* _To do_: All that is wanted is the exact text of the lines below from the one with "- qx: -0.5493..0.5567" through the one with "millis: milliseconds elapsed", inclusive, minus any pictures.

* _The input_:
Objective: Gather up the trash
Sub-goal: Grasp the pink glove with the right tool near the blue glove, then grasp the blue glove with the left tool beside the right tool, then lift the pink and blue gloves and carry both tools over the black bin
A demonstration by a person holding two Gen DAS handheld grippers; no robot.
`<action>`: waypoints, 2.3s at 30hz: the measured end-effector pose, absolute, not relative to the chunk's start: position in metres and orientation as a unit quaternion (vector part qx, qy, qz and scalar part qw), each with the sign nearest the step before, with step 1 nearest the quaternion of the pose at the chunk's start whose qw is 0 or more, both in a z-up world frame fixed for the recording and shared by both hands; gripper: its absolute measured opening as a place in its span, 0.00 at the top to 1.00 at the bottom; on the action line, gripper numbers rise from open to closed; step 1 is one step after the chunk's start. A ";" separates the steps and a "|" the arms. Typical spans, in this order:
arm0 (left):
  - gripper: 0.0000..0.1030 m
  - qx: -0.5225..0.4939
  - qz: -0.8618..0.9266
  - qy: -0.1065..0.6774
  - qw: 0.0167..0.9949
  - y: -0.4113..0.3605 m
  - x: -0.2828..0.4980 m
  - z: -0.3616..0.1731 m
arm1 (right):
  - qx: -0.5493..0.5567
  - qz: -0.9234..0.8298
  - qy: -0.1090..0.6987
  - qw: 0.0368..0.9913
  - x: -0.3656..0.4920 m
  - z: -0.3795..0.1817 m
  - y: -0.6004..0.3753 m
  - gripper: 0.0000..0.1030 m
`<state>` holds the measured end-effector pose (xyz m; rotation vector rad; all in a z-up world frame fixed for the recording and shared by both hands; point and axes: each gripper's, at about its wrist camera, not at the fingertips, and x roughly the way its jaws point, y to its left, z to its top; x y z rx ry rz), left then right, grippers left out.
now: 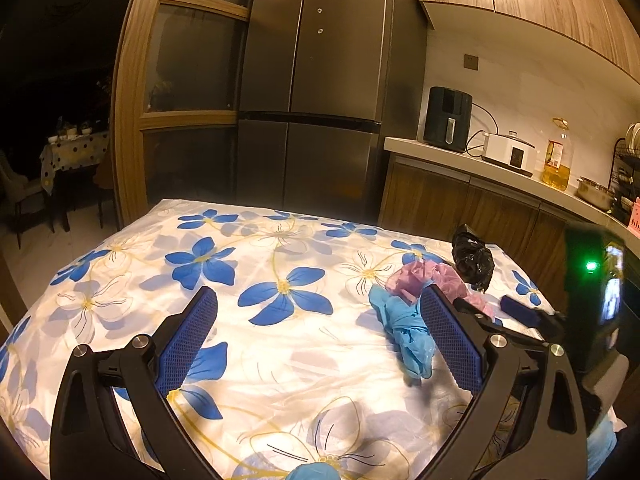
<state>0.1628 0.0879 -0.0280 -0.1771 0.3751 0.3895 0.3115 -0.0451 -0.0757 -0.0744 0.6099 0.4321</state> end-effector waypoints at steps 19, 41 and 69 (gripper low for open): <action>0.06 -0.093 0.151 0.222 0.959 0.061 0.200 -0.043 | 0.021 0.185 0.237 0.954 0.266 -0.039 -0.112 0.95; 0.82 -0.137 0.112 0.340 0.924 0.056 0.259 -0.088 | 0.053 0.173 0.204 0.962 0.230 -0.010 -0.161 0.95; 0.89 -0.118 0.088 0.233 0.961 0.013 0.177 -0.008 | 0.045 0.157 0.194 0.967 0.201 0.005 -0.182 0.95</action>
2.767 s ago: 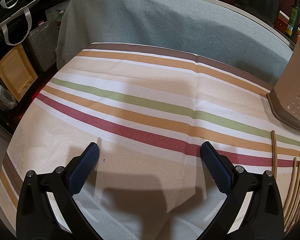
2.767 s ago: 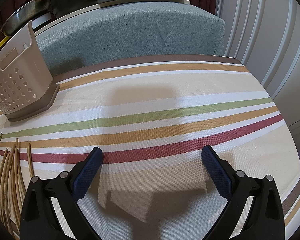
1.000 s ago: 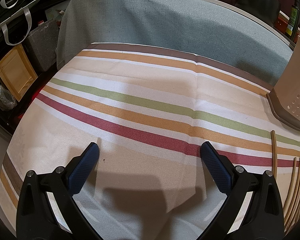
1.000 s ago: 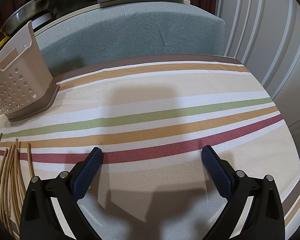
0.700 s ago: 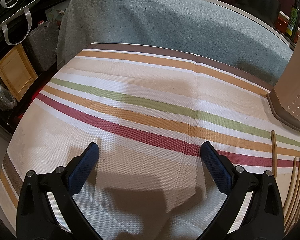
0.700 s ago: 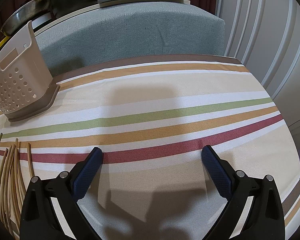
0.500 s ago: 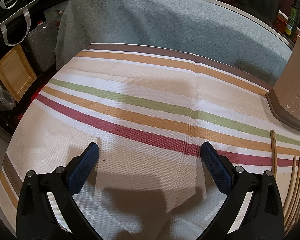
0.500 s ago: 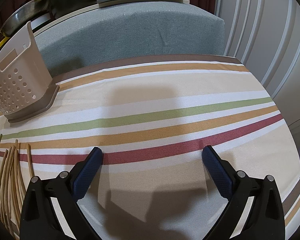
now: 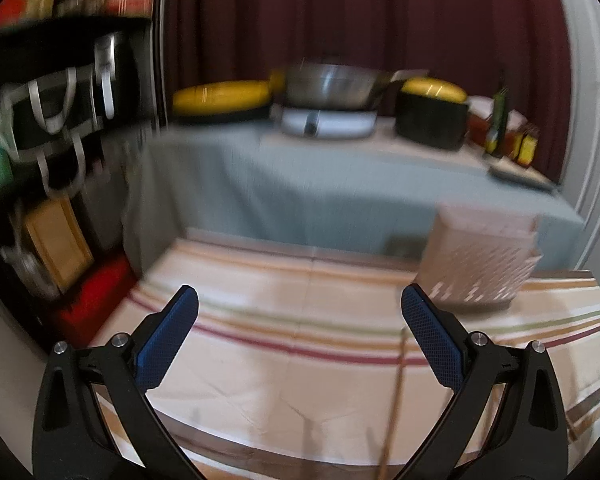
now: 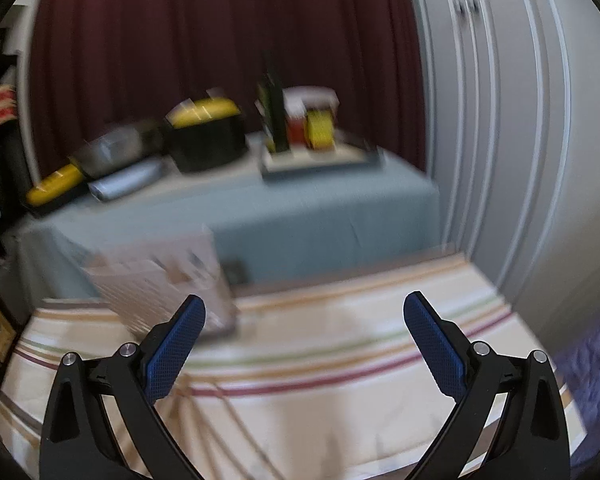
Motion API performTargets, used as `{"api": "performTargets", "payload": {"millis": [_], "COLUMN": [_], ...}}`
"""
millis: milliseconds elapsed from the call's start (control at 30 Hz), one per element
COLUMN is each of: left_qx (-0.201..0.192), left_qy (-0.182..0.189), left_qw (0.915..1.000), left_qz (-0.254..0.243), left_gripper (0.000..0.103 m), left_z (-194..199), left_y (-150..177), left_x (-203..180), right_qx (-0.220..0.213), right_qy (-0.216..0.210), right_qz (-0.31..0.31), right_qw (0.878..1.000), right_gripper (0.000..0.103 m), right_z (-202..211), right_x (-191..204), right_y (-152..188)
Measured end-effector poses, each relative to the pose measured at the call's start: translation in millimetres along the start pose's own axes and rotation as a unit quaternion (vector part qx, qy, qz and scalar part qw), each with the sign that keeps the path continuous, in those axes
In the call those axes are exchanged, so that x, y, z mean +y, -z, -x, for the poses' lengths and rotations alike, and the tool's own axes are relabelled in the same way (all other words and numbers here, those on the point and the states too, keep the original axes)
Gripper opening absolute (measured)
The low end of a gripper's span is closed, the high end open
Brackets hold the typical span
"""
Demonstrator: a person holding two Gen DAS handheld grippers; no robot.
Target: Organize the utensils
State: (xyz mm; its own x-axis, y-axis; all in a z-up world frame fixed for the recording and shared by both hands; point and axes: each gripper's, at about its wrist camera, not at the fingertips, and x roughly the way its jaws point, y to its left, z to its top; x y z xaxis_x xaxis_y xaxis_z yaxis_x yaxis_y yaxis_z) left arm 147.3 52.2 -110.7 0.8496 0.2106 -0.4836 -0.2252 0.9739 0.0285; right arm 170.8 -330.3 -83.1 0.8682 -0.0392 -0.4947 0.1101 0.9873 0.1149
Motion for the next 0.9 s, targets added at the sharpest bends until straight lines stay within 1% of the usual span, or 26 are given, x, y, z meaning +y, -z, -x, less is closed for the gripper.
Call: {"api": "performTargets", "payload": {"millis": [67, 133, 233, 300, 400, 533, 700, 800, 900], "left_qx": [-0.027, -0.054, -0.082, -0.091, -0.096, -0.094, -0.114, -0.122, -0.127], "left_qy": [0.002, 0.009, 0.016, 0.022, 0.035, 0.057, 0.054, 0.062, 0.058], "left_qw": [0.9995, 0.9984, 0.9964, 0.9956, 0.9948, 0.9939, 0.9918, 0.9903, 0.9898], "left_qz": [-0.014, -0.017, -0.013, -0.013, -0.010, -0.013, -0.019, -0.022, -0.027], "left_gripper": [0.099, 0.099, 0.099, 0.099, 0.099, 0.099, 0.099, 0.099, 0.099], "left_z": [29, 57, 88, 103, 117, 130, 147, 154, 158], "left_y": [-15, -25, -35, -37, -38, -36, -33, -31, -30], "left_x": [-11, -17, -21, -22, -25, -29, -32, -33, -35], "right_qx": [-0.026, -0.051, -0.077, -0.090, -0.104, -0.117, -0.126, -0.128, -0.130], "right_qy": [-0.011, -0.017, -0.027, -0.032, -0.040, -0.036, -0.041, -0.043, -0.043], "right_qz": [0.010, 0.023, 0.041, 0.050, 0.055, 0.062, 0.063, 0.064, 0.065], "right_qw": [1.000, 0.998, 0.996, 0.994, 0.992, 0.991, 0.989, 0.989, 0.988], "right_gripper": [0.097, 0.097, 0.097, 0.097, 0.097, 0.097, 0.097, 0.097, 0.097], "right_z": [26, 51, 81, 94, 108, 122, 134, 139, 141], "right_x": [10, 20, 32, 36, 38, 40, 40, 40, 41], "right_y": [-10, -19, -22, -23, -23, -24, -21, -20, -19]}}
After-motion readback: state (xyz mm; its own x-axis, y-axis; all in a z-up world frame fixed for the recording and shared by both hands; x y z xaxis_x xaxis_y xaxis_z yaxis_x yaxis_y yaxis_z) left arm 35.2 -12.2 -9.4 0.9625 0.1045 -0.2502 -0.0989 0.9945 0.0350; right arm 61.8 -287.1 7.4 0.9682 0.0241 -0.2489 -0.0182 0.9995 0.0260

* _Solution for this exercise_:
  - qx: -0.5493..0.5567
  - qz: -0.9234..0.8298
  - qy: -0.1090..0.6987
  - qw: 0.0368..0.9913
  - x: -0.3656..0.4920 m
  - z: -0.3795..0.1817 m
  - y: -0.6004..0.3753 m
  - gripper: 0.0000..0.1030 m
`<state>` holds the measured end-effector pose (xyz m; rotation vector rad; all in a z-up world frame fixed for the recording and shared by both hands; point and axes: each gripper's, at about its wrist camera, not at the fingertips, and x roughly the way its jaws point, y to its left, z to its top; x y z rx ry rz), left then right, grippers left out.
now: 
<state>0.1628 0.0879 -0.0280 -0.1771 0.3751 0.3895 0.3115 -0.0451 -0.0757 -0.0744 0.6099 0.4321</state> end-effector waypoints at steps 19, 41 and 69 (gripper low for open): <action>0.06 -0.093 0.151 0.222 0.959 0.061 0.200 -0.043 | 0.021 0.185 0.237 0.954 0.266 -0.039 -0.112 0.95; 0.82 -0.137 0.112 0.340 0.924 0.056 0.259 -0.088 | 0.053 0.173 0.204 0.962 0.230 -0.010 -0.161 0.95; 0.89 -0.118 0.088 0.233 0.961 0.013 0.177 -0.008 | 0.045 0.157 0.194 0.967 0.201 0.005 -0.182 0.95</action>
2.767 s ago: 
2.767 s ago: 
1.000 s ago: 
1.000 s ago: 
0.700 s ago: 
0.700 s ago: 
0.500 s ago: 
0.500 s ago: 
now: 
now: 
Motion API performTargets, used as `{"api": "performTargets", "payload": {"millis": [_], "COLUMN": [_], ...}}`
"""
millis: milliseconds elapsed from the call's start (control at 30 Hz), one per element

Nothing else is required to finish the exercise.